Genre and Perspective


Those that have studied film at even a basic level will understand how genre theory is a somewhat flexible system. It's a form of labelling movies based on their prevailing tropes that serves really only to make conversations easier or to manage audience expectations more effectively. Where it fails as a precise science is when you start thinking about sub-genres, modes, and hybrids and the conventions that separate them. How many vampires can you add to a western before it becomes a horror movie? Although conventions tend to be the things that identify what genre is a best fit for a movie there are some genres that are separated merely by who's perspective we asked to view events from.

The slasher and revenge thriller sub-genres are separated from each other only by who we are asked to empathise with. The basic requirements are the same for both: someone is wronged by a group and sets about exacting a violent revenge. There are some other conventional distinctions, such as the slasher killer only using bladed weapons and usually hiding a disfigured face behind a mask of some kind, but ultimately it’s the same engine driving the car.

Imagine if in I Know What You Did Last Summer the killer was actually on his way to see his daughter before being run over. Imagine the teenagers were obnoxious bullies, maybe even criminals. These changes would be enough to switch our point of identification so that we would empathise (not necessarily condone) the killer. Then by following the killer as he sets up his various traps and attacks we would be firmly be in revenge movie territory even if the horror conventions and iconography were kept. It works the other way as well. If you take any revenge movie you can think of and make the event that spurs the killer accidental, then show events from the point of view of those responsible you would end up with a slasher movie. Superficiality aside, how different really is Jason Vorhees from Paul Kersey?


This switch of perspective also seems to work when transitioning between superhero and classic monster movies. Again, the core of the narrative is the same across both: A person is inflicted with a strange condition due to some scientific or supernatural event and has to come to terms with their newfound state. In superhero movies, the hero learns to control their powers and use them for good while in the body/monster horror the protagonist loses control and uses them for evil. 
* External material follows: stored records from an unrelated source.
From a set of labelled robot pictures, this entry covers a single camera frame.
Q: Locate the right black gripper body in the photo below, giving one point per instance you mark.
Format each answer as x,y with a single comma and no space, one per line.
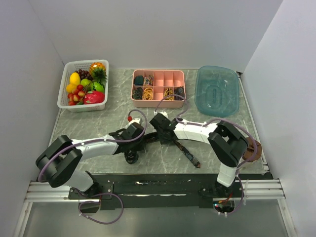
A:
160,133

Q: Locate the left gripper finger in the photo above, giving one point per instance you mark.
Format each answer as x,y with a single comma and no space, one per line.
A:
131,157
145,142

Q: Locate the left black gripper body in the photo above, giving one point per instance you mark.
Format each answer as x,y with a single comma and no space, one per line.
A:
136,145

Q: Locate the dark floral patterned necktie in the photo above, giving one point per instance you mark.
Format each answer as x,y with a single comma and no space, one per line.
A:
153,137

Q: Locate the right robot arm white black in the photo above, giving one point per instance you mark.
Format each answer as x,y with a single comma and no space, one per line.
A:
226,141

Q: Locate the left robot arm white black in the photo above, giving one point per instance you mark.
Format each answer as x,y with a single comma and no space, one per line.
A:
58,163

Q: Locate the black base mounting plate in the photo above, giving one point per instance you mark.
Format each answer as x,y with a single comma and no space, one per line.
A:
110,201

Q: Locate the rolled yellow tie right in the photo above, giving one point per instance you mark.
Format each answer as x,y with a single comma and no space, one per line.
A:
168,94

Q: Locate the rolled yellow tie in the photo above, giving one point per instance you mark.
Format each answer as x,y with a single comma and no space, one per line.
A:
168,94
148,93

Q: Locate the rolled yellow tie left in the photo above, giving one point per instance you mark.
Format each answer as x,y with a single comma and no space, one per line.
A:
148,93

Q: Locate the rolled dark patterned tie right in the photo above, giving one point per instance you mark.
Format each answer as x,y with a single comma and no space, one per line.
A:
179,93

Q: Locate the rolled dark patterned tie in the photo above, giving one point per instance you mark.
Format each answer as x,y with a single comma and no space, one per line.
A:
179,93
137,93

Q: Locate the rolled dark patterned tie left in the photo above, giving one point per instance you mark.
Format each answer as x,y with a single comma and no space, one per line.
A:
137,93

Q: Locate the pink compartment organizer box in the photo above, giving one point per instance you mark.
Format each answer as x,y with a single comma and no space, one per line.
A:
162,80

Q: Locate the rolled colourful dotted tie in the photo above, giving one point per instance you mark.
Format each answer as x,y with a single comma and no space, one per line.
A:
149,80

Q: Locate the rolled dark green tie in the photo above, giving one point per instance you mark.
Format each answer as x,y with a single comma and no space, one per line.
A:
139,80

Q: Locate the pink dragon fruit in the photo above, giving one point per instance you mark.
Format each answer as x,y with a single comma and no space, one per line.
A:
93,97

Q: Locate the teal translucent plastic tub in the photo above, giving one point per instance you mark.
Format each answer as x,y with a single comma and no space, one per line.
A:
217,91

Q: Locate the brown lidded white cup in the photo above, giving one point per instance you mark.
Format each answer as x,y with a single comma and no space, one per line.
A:
252,149

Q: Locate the red cherry bunch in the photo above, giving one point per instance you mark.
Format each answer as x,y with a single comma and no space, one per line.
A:
76,97

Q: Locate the white plastic fruit basket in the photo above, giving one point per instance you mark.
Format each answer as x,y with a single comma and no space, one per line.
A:
84,86

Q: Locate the light green pear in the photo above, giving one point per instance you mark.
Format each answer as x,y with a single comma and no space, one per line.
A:
85,82

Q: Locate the orange pineapple with leaves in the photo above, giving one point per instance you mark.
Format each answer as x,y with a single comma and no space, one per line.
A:
98,72

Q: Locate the yellow lemon lower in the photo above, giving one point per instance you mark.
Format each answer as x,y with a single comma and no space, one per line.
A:
70,87

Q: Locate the yellow lemon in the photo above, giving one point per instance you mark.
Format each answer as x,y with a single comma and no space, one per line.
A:
70,87
74,79

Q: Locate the dark purple grapes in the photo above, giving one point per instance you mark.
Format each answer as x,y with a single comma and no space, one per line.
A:
83,74

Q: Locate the yellow lemon upper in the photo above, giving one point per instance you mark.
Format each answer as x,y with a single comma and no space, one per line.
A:
74,79

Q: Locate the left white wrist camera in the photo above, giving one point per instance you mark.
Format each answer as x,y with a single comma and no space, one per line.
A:
132,120

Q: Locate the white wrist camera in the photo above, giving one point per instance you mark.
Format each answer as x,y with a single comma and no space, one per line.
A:
163,113
132,120

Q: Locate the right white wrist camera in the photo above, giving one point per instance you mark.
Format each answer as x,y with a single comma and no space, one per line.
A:
163,113

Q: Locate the aluminium rail frame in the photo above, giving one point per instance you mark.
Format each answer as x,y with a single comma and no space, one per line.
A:
265,188

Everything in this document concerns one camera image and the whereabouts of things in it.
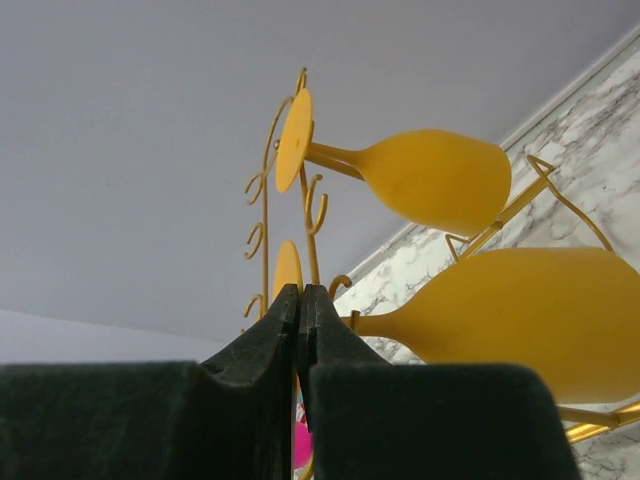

Or course this can have a downside as not knowing exactly what type of story you want to tell can dilute the narrative. Dracula Untold is a film that commits to neither superhero nor monster movie. Dracula is still the blood-drinking, impaling son-of-a-bitch we all love to hate but these acts are half-heartedly justified. And so despite containing conventions and sequences inseparable from monster flicks the attempted positioning of Dracula as a superhero, complete with a ‘learning his new powers’ sequence, mentor trope and kryptonite style weakness, causes the film to never feel like a horror movie while never giving you someone truly heroic to root for.


Ultimately whether the protagonist is righteous enough to follow, in the cases above, will decide the genre of movie. Just make sure you fully commit otherwise your audience won’t know who they are supposed to be rooting for.